(WHAT IS REQUIRED)
Your answer should consist only of the records, copied exactly, with the images removed.

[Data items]
══════════════════════════════
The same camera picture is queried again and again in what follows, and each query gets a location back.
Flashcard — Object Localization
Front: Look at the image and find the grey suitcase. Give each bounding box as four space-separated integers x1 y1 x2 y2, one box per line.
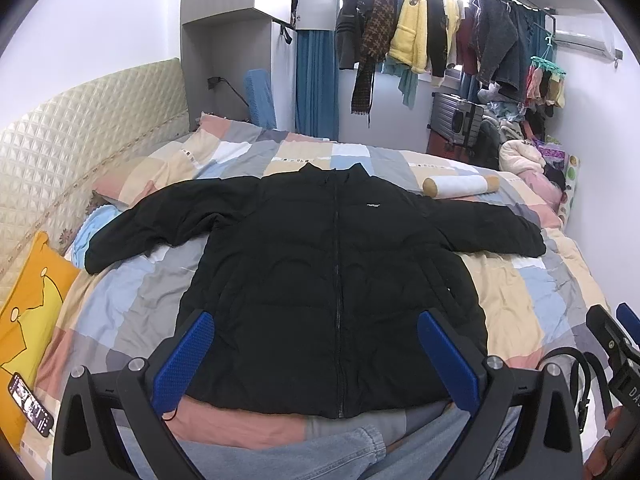
427 92 485 162

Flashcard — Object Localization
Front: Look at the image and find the black cable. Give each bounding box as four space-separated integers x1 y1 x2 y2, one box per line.
537 346 614 434

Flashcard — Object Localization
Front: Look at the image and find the person's right hand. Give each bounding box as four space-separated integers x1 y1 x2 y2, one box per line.
582 406 623 480

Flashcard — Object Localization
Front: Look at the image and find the dark grey hanging jacket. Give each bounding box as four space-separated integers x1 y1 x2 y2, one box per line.
470 0 521 99

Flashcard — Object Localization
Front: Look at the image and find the orange crown cushion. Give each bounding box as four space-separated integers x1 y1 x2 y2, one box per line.
1 231 79 448

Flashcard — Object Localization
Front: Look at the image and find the grey wall cabinet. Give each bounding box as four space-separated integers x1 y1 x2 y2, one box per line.
180 0 296 130

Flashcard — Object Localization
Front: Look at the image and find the pastel patchwork quilt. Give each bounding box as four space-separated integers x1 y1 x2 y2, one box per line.
34 116 604 450

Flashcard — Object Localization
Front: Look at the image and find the cream quilted headboard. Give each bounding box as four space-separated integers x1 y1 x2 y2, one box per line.
1 58 189 297

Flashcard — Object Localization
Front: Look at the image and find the light blue jeans leg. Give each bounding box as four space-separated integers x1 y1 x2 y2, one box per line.
114 401 522 480

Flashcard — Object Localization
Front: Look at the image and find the white air conditioner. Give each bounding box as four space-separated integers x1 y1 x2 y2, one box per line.
554 29 624 61

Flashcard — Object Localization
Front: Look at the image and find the white and tan bolster pillow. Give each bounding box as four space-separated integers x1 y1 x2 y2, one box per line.
422 174 500 200

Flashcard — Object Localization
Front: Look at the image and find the polka dot pillow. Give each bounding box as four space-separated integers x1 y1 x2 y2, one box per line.
558 155 580 231

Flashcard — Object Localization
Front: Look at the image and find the blue curtain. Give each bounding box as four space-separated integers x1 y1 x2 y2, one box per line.
295 29 338 141

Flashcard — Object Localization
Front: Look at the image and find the black puffer jacket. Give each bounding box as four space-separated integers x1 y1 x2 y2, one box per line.
86 165 546 419

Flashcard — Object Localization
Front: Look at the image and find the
══════════════════════════════
(EXERCISE RESULT)
The same camera picture is queried again and again in what follows, and each query gets a location back.
Flashcard — Object Localization
Front: Look at the image and find the grey suitcase. Give each bounding box as four space-separated integers x1 y1 x2 y2, one box per line.
427 92 485 162

Flashcard — Object Localization
Front: Look at the image and find the black cable. Give each bounding box as four space-separated integers x1 y1 x2 y2, one box per line.
537 346 614 434

Flashcard — Object Localization
Front: Look at the image and find the person's right hand. Give each bounding box as four space-separated integers x1 y1 x2 y2, one box per line.
582 406 623 480

Flashcard — Object Localization
Front: Look at the image and find the dark grey hanging jacket. Give each bounding box as four space-separated integers x1 y1 x2 y2, one box per line.
470 0 521 99

Flashcard — Object Localization
Front: Look at the image and find the orange crown cushion. Give each bounding box as four space-separated integers x1 y1 x2 y2, one box per line.
1 231 79 448

Flashcard — Object Localization
Front: Look at the image and find the grey wall cabinet. Give each bounding box as four space-separated integers x1 y1 x2 y2, one box per line.
180 0 296 130

Flashcard — Object Localization
Front: Look at the image and find the pastel patchwork quilt. Give each bounding box as four space-separated integers x1 y1 x2 y2, one box per line.
34 116 604 450

Flashcard — Object Localization
Front: Look at the image and find the cream quilted headboard. Give each bounding box as four space-separated integers x1 y1 x2 y2, one box per line.
1 58 189 297

Flashcard — Object Localization
Front: Look at the image and find the light blue jeans leg. Give each bounding box as four space-separated integers x1 y1 x2 y2, one box per line.
114 401 522 480

Flashcard — Object Localization
Front: Look at the image and find the white air conditioner. Give each bounding box as four space-separated integers x1 y1 x2 y2, one box per line.
554 29 624 61

Flashcard — Object Localization
Front: Look at the image and find the white and tan bolster pillow. Give each bounding box as four space-separated integers x1 y1 x2 y2, one box per line.
422 174 500 200

Flashcard — Object Localization
Front: Look at the image and find the polka dot pillow. Give each bounding box as four space-separated integers x1 y1 x2 y2, one box per line.
558 155 580 231

Flashcard — Object Localization
Front: Look at the image and find the blue curtain. Give each bounding box as four space-separated integers x1 y1 x2 y2, one box per line.
295 29 338 141

Flashcard — Object Localization
Front: Look at the image and find the black puffer jacket. Give each bounding box as four space-separated integers x1 y1 x2 y2, one box per line.
86 165 546 419

Flashcard — Object Localization
Front: Look at the image and find the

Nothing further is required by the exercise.